Postcards from the Bottom

Well, if I’m going to get any damn use out of this at all, it’s only going to be by keeping careful notes. This is my personality in a nutshell, I suspect–even at the lowest point of my entire life, the little scientist keeps on scribbling, and the storyteller keeps on figuring out how to phrase it all amusingly. I’m glad of that.

A couple of things I’ve learned that I didn’t know before…

Rock bottom is not an absolute. There are levels to it.

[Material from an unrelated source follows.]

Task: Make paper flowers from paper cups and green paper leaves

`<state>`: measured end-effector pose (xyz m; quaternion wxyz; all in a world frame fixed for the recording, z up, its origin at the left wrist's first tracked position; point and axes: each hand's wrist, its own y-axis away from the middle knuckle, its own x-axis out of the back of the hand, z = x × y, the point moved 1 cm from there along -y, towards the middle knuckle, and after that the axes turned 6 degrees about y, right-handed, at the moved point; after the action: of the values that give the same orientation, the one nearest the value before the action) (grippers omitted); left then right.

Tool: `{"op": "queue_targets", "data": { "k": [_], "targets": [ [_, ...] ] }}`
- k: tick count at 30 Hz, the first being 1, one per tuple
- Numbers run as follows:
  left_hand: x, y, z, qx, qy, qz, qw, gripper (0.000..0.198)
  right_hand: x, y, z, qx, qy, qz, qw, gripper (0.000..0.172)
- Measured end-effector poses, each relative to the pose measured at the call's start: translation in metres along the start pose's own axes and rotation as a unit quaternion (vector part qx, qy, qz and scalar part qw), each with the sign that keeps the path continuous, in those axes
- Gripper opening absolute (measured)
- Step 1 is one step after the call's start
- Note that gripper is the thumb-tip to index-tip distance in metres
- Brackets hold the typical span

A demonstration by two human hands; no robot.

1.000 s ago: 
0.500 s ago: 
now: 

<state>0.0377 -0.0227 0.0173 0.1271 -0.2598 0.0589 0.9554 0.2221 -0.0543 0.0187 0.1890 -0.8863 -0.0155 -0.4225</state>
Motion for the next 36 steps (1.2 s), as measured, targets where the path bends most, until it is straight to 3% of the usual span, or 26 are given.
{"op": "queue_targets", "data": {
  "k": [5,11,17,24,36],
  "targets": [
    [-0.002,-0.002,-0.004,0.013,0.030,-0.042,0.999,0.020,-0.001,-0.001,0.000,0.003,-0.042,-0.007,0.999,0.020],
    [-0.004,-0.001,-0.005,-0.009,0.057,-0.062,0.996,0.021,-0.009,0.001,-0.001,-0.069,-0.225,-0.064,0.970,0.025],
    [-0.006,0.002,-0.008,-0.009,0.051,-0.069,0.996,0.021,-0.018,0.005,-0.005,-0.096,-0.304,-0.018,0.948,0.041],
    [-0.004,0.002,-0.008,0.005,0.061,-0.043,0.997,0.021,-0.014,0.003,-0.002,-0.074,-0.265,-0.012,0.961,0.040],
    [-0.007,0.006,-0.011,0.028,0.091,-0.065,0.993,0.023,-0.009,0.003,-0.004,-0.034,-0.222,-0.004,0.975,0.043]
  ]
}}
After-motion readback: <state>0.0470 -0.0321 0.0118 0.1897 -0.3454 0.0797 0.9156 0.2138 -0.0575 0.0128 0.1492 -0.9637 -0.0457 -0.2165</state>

Three days alternating between periods of uncontrollable weeping and brief lucidity? Not actually the bottom! Turns out someone can always dig you a sub-basement. On the upside, you can manage to crawl up to the next level for brief stretches, almost always because you’re out in public. (Presumably there’s a point where one’s ironclad social conditioning fails and one becomes a public spectacle, but I have yet to reach it, although I’ve felt it off in the distance occasionally, and been smart enough to get my coat.)

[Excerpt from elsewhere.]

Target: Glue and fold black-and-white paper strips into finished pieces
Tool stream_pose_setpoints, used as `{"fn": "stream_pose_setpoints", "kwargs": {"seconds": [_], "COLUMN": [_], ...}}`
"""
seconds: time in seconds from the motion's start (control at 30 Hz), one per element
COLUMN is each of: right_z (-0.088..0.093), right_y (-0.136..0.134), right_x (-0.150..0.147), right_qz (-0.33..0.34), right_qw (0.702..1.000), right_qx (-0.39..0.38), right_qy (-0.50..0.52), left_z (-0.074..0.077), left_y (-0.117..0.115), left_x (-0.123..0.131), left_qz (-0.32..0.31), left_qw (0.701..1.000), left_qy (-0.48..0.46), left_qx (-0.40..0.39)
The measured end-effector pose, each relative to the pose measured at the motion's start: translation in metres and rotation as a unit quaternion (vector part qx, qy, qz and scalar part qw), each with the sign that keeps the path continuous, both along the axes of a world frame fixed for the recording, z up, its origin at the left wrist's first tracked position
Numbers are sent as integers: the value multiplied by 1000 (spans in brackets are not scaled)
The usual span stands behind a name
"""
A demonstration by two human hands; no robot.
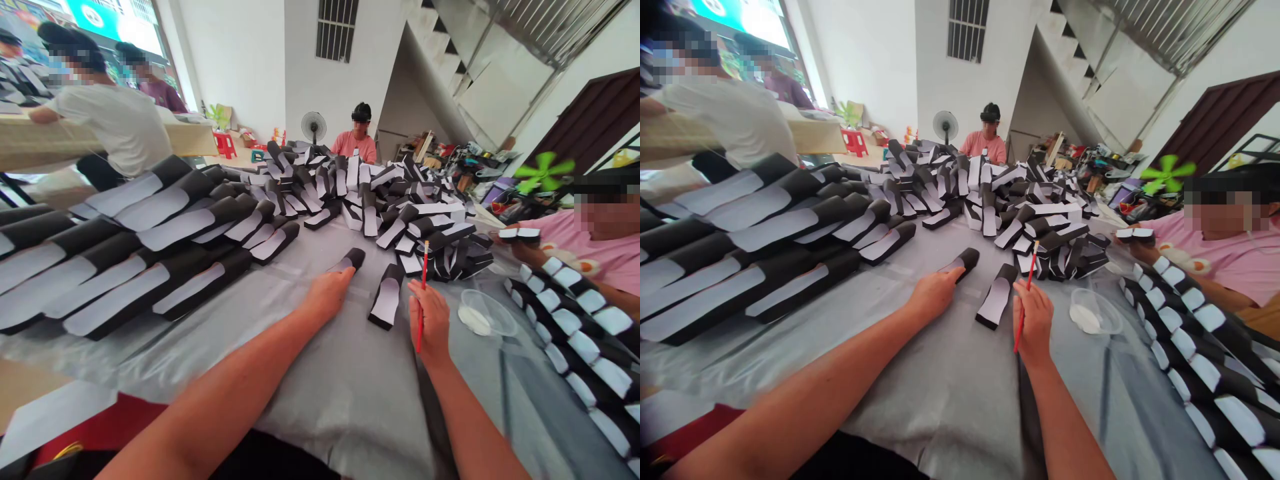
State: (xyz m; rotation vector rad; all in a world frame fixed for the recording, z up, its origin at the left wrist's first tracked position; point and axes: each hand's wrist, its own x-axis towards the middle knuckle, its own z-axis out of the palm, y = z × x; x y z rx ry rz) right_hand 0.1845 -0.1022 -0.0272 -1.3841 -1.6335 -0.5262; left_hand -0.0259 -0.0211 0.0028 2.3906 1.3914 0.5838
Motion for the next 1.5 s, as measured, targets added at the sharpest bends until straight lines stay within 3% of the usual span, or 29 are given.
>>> {"fn": "stream_pose_setpoints", "kwargs": {"seconds": [0.13,0.27,0.43,0.57,0.63,0.7,0.87,0.93,1.07,1.5], "right_z": [6,13,18,21,22,22,20,20,18,14], "right_y": [-5,-11,-17,-23,-23,-21,-9,-7,-6,-6], "right_x": [-2,-7,-11,-19,-23,-26,-22,-19,-16,-14], "right_qz": [19,21,17,20,42,85,215,236,231,237], "right_qw": [999,997,996,991,972,931,761,721,696,683], "right_qx": [40,78,87,38,11,-10,-84,-114,-133,-156], "right_qy": [-3,-3,16,126,230,355,607,642,667,673], "left_z": [4,3,2,1,0,0,1,1,1,3], "left_y": [2,6,10,10,10,11,10,10,8,3], "left_x": [-5,-8,-5,-1,0,0,-1,0,0,3], "left_qz": [52,101,102,91,85,85,91,83,68,49], "left_qw": [996,972,911,842,813,792,770,764,760,778], "left_qy": [-67,-213,-386,-492,-529,-555,-582,-588,-591,-569], "left_qx": [8,-21,-100,-204,-228,-240,-246,-252,-261,-262]}}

This is pride, of course, and pride is a dangerous thing. You can substitute it for strength, you can drive yourself forward, whip yourself on like a team of horses, but when the cliff looms up, there’s often no way to turn.  But at the same time, sometimes it saves you. Sometimes you should grit your teeth and walk away with your dignity, and sometimes you should swallow your pride.

God willing, before I die, I’ll learn to differentiate between the two.

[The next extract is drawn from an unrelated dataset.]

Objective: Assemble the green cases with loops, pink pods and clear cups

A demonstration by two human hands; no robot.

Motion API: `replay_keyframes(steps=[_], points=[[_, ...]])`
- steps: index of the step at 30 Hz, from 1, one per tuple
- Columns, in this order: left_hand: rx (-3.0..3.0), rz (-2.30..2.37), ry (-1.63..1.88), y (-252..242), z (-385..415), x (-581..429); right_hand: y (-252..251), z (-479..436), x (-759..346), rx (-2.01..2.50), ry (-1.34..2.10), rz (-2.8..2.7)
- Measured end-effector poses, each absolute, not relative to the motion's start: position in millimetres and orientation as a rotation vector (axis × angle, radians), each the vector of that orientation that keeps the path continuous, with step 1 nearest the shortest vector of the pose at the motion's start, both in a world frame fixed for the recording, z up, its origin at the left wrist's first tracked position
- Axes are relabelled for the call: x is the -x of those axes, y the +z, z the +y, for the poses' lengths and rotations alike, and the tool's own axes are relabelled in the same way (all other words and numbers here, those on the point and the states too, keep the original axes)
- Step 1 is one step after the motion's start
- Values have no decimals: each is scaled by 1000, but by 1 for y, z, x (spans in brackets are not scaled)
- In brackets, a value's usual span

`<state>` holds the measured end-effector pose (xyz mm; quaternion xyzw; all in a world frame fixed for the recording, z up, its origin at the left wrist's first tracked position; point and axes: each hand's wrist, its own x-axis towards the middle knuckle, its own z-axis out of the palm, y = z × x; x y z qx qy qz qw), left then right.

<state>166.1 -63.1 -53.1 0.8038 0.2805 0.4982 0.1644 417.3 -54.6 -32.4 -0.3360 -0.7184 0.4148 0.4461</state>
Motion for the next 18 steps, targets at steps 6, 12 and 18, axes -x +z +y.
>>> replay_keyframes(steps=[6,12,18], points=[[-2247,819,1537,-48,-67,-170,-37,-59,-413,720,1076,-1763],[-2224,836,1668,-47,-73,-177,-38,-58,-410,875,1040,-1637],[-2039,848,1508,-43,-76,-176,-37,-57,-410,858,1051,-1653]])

One thing I did know is that there is a point where you shut off. The emotional breaker gets thrown, with an almost audible click, and suddenly you are cold, cold, cold. You are calm. You have never been so calm in your entire life.  It is not a healthy calm. It is a bad, bad calm, the hurt calm that radiates out from the belly, the eye of the hurricane, the rattlesnake coiling, the old, cold little voice that comes into your brain saying I will take this from here.

I encountered this before, during the bad bits of my divorce, and what I should have learned then is that when this hits, it has a purpose. The purpose is to give you time to stand up, get your purse, and walk away, time to say “Ah, yes. I see,” and hang up the phone. This is the calm that lets you extricate yourself. Do not stay there and hope to remain calm. This is the airstrike your brain calls in to cover your retreat.  It is a finite gift. Don’t waste it.

Physically, I know I’m shot, and not just having a melodramatic episode, because my body’s actually starting to shut down. I’m covered in bruises that I have no memory of acquiring, I’m shaky all the time, food makes me wretchedly nauseated, and yes, as soon as I get back to Raleigh, I’m goin’ to the doctor.  This is really rather unsettling. If I didn’t have the severe stress to blame, I’d start to wonder if I had malaria.

And ultimate indignity, I’vebeen having a period for a week and a half. (There is no god.) It’s finally stopping, but shit, man….that was just cold.  You wanna find the universe and kick it.

In retrospect, I realize I’ve been severely depressed for about two months…actually, right about the point where moving became a real thing I was doing.  I was just ignoring all the warning signs, because…well… I’m never depressed!  I kept chalking it up to stress from moving, and didn’t stop to think that a normal move I was looking forward to would not annhilate my appetite, wouldn’t leave me with a sick knot in my chest that never, ever went away, or make me crazy-restless and walking around for half the night, praying for the hours to pass more quickly.

Nobody noticed, because I didn’t notice. I just kept plowing on ahead, because it’s pretty much the only thing I ever learned how to do. 

Well, live and learn. God willing, this won’t happen to me again, but if it ever does, I’ll hopefully have the brains to recognize the warning signs.